Wegen «versuchten Umsturzes der Regierung» müssen sich seit dieser Woche 35 türkische Fußballfans vor einem Gericht in Istanbul verantworten. Im schlimmsten Fall droht den Männern lebenslang Gefängnis. Für die Verteidigung ist klar, hier sollen Kritiker mundtot gemacht werden.

Wegen ihrer Beteiligung an regierungskritischen Protesten hat am Dienstag der Prozess gegen 35 türkische Fußballfans des Istanbuler Erstligisten Besiktas begonnen. Die Staatsanwaltschaft wirft den Mitgliedern des Fanclubs «Carsi» unter anderem vor, eine terroristische Vereinigung gegründet zu haben.

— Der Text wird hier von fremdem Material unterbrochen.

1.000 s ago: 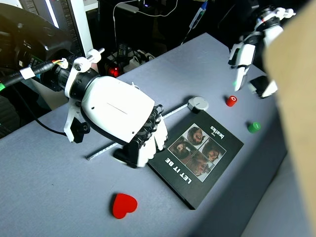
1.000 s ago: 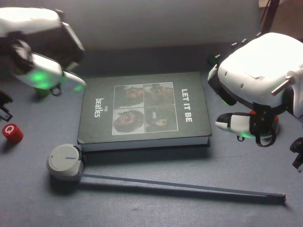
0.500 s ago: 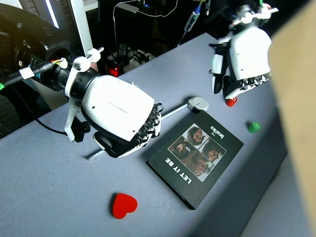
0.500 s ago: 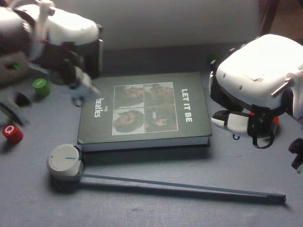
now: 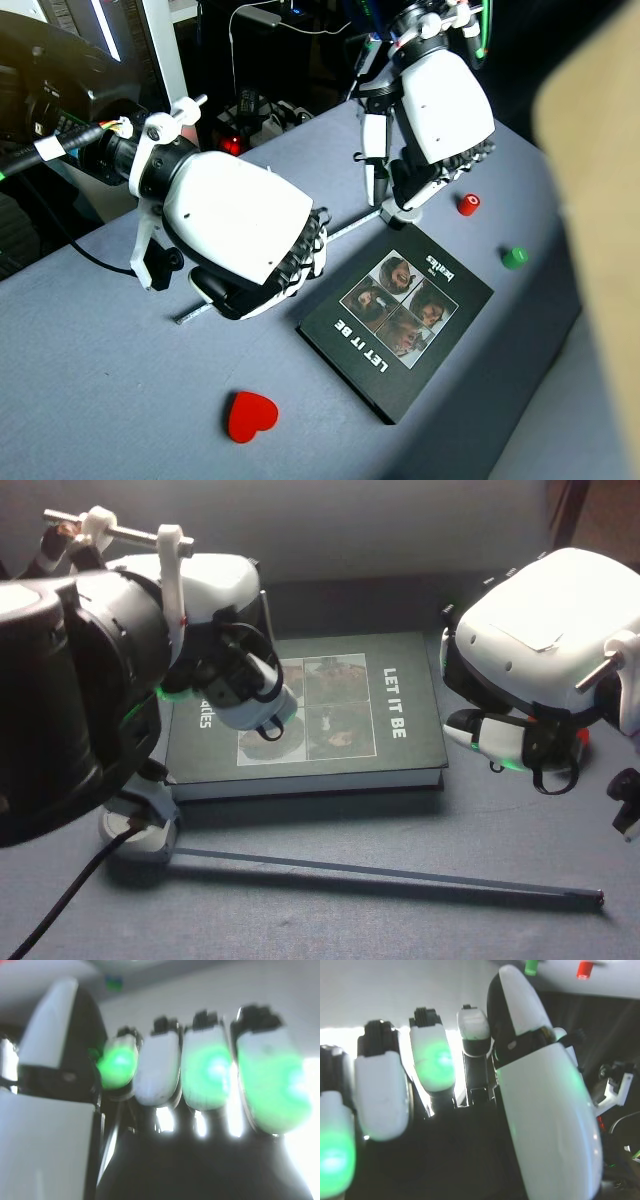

Sie  müssen sich laut Anklageschrift zudem wegen «versuchten Umsturzes der Regierung» vor Gericht verantworten. Bei Verurteilung droht ihnen lebenslange Haft. Verteidiger Nazif Korsay sagte der Deutschen Presse-Agentur: «Der Prozess dient dazu, Kritiker zum Schweigen zu bringen.»

Die Anhörung im Istanbuler Gericht Caglayan hatte sich am Morgen zunächst verzögert, weil der Gerichtsraum zu klein war. Nach langen Diskussionen mit der Verteidigung wurde die Verhandlung schließlich in einen größeren Saal verlegt.

Hunderte Unterstützer von «Carsi» drängten sich vor Beginn der Verhandlung vor dem Gerichtsgebäude, schwenkten Fahnen und sangen Fan-Lieder. Sicherheitskräfte standen mit Wasserwerfen bereit. Zu Auseinandersetzungen kam es nicht.

Während der Gezi-Proteste im Sommer vergangenen Jahres spielte der Besiktas-Fanclub «Carsi» eine wichtige Rolle. Viele «Carsi»-Ultras nahmen an den Demonstrationen teil. Der Fanclub ist in der Türkei über den Fußball hinaus für sein soziales Engagement bekannt.